Data obtained from the Florida DEP 2013 Inventory Report.
A recent article in Slate ran with the attention-grabbing title “Thirsty West: Why Californians Will Soon be Drinking their Own Pee.” The article was motivated by the planned $142 million expansion of a water reuse facility in Orange County, which will increase the local district’s capacity to take wastewater and convert it into sterile, drinking-quality water. Over the past several decades, increases in water scarcity levels and water demand in cities with growing populations have led to the introduction of similar water reuse projects to help boost supply throughout the United States. At the same time, issues surrounding water reuse have surfaced in the popular press, focusing primarily on the “yuck factor” associated with reusing water for potable purposes.
But before referring to potable reused water as “pee drinking,” it is important to distinguish between two types of potable reclamation and to consider some of the processes involved in potable water reuse. Direct potable reuse (DPR) introduces reclaimed water directly into a potable water distribution system, while indirect potable reuse (IPR) releases reclaimed water post-treatment into natural surface water or groundwater sources as a means of augmenting freshwater supply. Both DPR and IPR require advanced tertiary treatment processes such as membrane filtration and reverse osmosis, but by discharging treated water into surface water or groundwater prior to reuse, IPR utilizes environmental buffers such as rivers, lakes, and aquifers, which have a natural capacity to further purify the water. The Orange County water reuse facility referred to in the Slate article employs IPR by transferring treated water via a 14-mile pipe to recharge basins in Anaheim, where the water percolates through the soil and feeds the county’s aquifer system.

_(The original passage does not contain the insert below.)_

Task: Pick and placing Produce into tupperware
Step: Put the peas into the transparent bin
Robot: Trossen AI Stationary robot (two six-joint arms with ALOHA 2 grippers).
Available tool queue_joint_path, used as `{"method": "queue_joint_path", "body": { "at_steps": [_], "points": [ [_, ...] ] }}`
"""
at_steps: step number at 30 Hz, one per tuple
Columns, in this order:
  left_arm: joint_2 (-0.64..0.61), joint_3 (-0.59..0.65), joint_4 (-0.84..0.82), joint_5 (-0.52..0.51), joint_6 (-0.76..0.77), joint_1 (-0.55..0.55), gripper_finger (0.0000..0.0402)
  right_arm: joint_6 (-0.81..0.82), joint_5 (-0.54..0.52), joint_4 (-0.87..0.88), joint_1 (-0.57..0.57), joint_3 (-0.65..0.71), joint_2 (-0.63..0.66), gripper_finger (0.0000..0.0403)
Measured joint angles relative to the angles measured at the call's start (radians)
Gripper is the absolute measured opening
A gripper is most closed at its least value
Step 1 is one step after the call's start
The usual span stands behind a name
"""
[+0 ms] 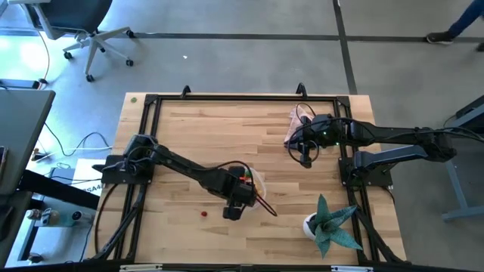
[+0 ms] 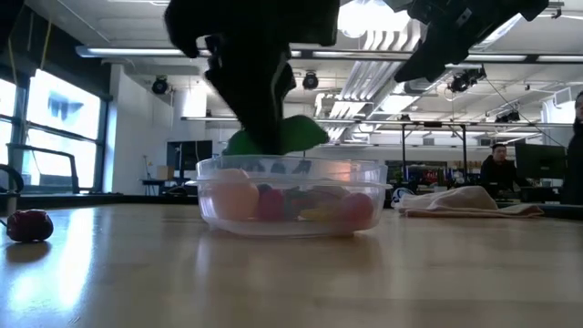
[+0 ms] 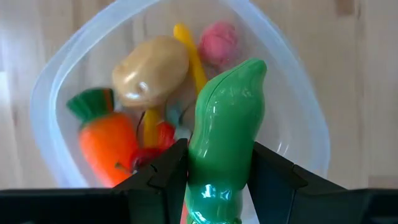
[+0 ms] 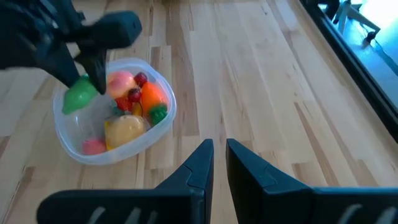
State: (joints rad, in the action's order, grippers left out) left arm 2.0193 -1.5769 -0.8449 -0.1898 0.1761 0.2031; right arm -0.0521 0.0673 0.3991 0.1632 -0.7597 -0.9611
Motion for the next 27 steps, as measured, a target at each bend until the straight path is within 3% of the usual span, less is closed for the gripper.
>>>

Furthermore, DPR and IPR currently comprise a relatively small proportion of total water reuse in the United States. According to data that we analyzed from the National Water Reuse Database, only 1 percent of reused water during the period between 2005 and 2011 was treated for DPR, while 17 percent of total recycled water during this period went to IPR purposes, such as surface water or groundwater augmentation. Florida, one of the nation’s leaders in water reuse, currently has no DPR systems and allocated only 14 percent of its total reused water to IPR in 2013 (see figure). In fact, most recycled water goes to non-potable uses such as residential greywater, industrial cooling, and irrigation of crops, golf courses, and public access areas.
Despite rigorous treatment processes, research reinforcing the safety of reuse technology, and assurances of water quality by authorities at local levels, the “yuck factor” associated with public perception of potable water reuse is real. Survey-based studies have shown that public support for water reuse initiatives generally wanes as the likelihood of individual contact with reused water increases. “Toilet to tap” and “sewage beverage” have become popular slogans used by those in opposition to potable reuse. Additionally, although people often favor water reuse as a general concept, attitudes change when potable reuse projects become more tangible and are proposed in specific communities. And yet, as mentioned in the Slate article, these public perception hurdles are not immovable. Research has also shown that public acceptance of water reuse is higher when protection of water quality and public health is effectively communicated, when there exists a high level of confidence in public authorities, and when people are aware of water supply problems as well as the environmental benefits of reclaimed water.
So how can economics inform our approach to water reuse going forward? One interesting characteristic of recycled water is that it generates different levels of socioeconomic benefits depending on its end use, and these different end uses are associated with different required levels of treatment (and thus different costs of provision). For example, although people are generally willing to pay much less for water used to flush toilets or irrigate parks than for drinking water, investment in providing this lower-value recycled water may be economically justified if the cost of treating wastewater to greywater or landscape irrigation standards is much lower than the cost of treatment to potable quality.
Because the costs and benefits of recycled water are a function of its end use, the expansion of recycled water as an alternative to freshwater poses an unfamiliar challenge with regard to allocation efficiency. Water resource economists have studied the optimal allocation of freshwater of uniform quality that is appropriate for use across all sectors, in order to employ scarce water in its highest-value use. However, when water is available in differing levels of quality, as is the case with recycled water, it may make sense to avoid high-value uses, such as the augmentation of drinking water supplies, given the potentially high cost of recycling technology needed to treat water to drinking-quality standards. Instead, it may be optimal to treat the recycled water for use in a sector with less stringent quality standards, such as agricultural irrigation, even if the societal value of a unit of water in this sector may be lower. Furthermore, demand for high value uses such as potable water is heavily influenced by consumers’ acceptance of reused water as a source of drinking water versus other uses, and the opportunity cost of water reuse in relation to other water supply options, such as desalination.
In order to adopt water reuse practices as a cost-effective measure to confront future scarcity problems, more scientific research on reuse technologies as well as economic research on the costs and benefits of reuse is needed. In the meantime, Californians can feel confident that they won’t be “drinking their own pee” anytime soon, at least in any significant amounts.